Cufft set frequency?

Question

I am using CUDA's Cufft to process data i receive from a hydrophone(500,000 integers a second at 250hertz, high and low channels). Now as a basic example of how Cufft works is here...

 void runTest(int argc, char** argv)

    {

printf("[1DCUFFT] is starting...\n");


cufftComplex* h_signal = (cufftComplex*)malloc(sizeof(cufftComplex)* SIGNAL_SIZE);
// Allocate host memory for the signal
//Complex* h_signal = (Complex*)malloc(sizeof(Complex) * SIGNAL_SIZE);
// Initalize the memory for the signal
for (unsigned int i = 0; i < SIGNAL_SIZE; ++i) {
    h_signal[i].x = rand() / (float)RAND_MAX;
    h_signal[i].y = 0;
}




int mem_size = sizeof(cufftComplex)* SIGNAL_SIZE;

// Allocate device memory for signal
cufftComplex* d_signal;
cudaMalloc((void**)&d_signal, mem_size);

// Copy host memory to device
cudaMemcpy(d_signal, h_signal, mem_size,
    cudaMemcpyHostToDevice);



// CUFFT plan
cufftHandle plan;
cufftPlan1d(&plan, mem_size, CUFFT_C2C, 1);

// Transform signal 
printf("Transforming signal cufftExecC2C\n");
cufftExecC2C(plan, (cufftComplex *)d_signal, (cufftComplex *)d_signal, CUFFT_FORWARD);


// Transform signal back
printf("Transforming signal back cufftExecC2C\n");
cufftExecC2C(plan, (cufftComplex *)d_signal, (cufftComplex *)d_signal, CUFFT_INVERSE);

// Copy device memory to host
cufftComplex* h_inverse_signal = (cufftComplex*)malloc(sizeof(cufftComplex)* SIGNAL_SIZE);;
cudaMemcpy(h_inverse_signal, d_signal, mem_size,
    cudaMemcpyDeviceToHost);

for (int i = 0; i < SIGNAL_SIZE; i++){
    h_inverse_signal[i].x = h_inverse_signal[i].x / (float)SIGNAL_SIZE;
    h_inverse_signal[i].y = h_inverse_signal[i].y / (float)SIGNAL_SIZE;

    printf("first : %f %f  after %f %f \n", h_signal[i].x, h_signal[i].y, h_inverse_signal[i].x, h_inverse_signal[i].y);
}
//Destroy CUFFT context
cufftDestroy(plan);

// cleanup memory
free(h_signal);

free(h_inverse_signal);
cudaFree(d_signal);
cudaDeviceReset();
}

Now all I want to know is, how do i set the frequency of the FFT (cufft) to be 250hertz?

Thanks

James

Answer 1

If I understand you right, you just need to know which element in the output vector is 250Hz.

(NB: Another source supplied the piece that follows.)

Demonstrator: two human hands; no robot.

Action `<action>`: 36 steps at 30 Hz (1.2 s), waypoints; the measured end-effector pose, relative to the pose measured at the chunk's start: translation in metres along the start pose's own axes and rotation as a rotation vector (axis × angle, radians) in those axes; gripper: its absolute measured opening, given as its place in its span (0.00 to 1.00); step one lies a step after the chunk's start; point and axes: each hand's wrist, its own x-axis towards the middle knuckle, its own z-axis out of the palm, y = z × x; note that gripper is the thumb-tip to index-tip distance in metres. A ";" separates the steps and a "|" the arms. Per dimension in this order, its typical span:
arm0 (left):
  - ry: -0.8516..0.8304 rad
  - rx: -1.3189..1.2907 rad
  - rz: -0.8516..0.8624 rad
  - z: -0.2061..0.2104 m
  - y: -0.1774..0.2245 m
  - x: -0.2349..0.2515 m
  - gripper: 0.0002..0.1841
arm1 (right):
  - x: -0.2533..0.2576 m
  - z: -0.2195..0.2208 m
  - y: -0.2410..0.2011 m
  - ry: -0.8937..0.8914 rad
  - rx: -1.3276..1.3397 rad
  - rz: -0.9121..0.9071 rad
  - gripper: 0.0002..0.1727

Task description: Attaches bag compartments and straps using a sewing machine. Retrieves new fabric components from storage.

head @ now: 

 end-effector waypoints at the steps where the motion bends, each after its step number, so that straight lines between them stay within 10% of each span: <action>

The FFT gives you all the frequencies that are justified to be calculated based on the length and time resolution of your time vector. The simple rule to calculate is : - frequency range = 1/time resolution. - frequency resolution = 1/time length.

In addition one has to know that the FFT of a real function (no data imaginary portion of the time vector) yields a symmetric spectrum with redundancy. The spectrum reaches from (- 1/2 frequency range to +1/2 freq. range). The negative frequency data can be discarded in the case of a real time vector. It's a little more complicated, though. The standard implementation of the FFT (which is an inplace operation) gives you the positive frequencies first , then the negative frequencies. Since you are only interested in the positive frequencies, the 2nd half of the FFT vector can be discarded. In your case, just ignore data above index 250k.

In your case the frequencies span from -250kHz to 250 kHz with a resolution of 1Hz, but because of the above, the first 250k points are actually the positive frequencies, at a separation of 1Hz.

So take the 250th point in the (unshifted, i.e. raw) FFT and you have the signal at 250 Hz. I would plot the data from 0 to around 500 to see how broad that peak is around 250 Hz. The signal strength is the integral of those non-zero frequencies (non-zero applied loosely here to indicate everything above noise). The signal width indicates the modulation that is being applied to the signal (which could include other measurement artifacts). If the signal is shifted from 250 Hz you might have a Doppler shift (either your source or you are moving).

If you are only interested in a finite frequency range, it might be faster to calculate the Fourier integral (O(n^2)) just for those few frequency points. Generally people use the FFT because it is O(n*log(n)), but if you need only say 10 frequency points then O(10*n) is not much different.

Answer 2

You don't. The FFT of N points is the same, regardless of the frequency at which those N points were sampled.

Also, 500.000 integers per second is 500.000 hz sample rate, aka 500 kHz. That gives you a Nyquist limit of 250 khz.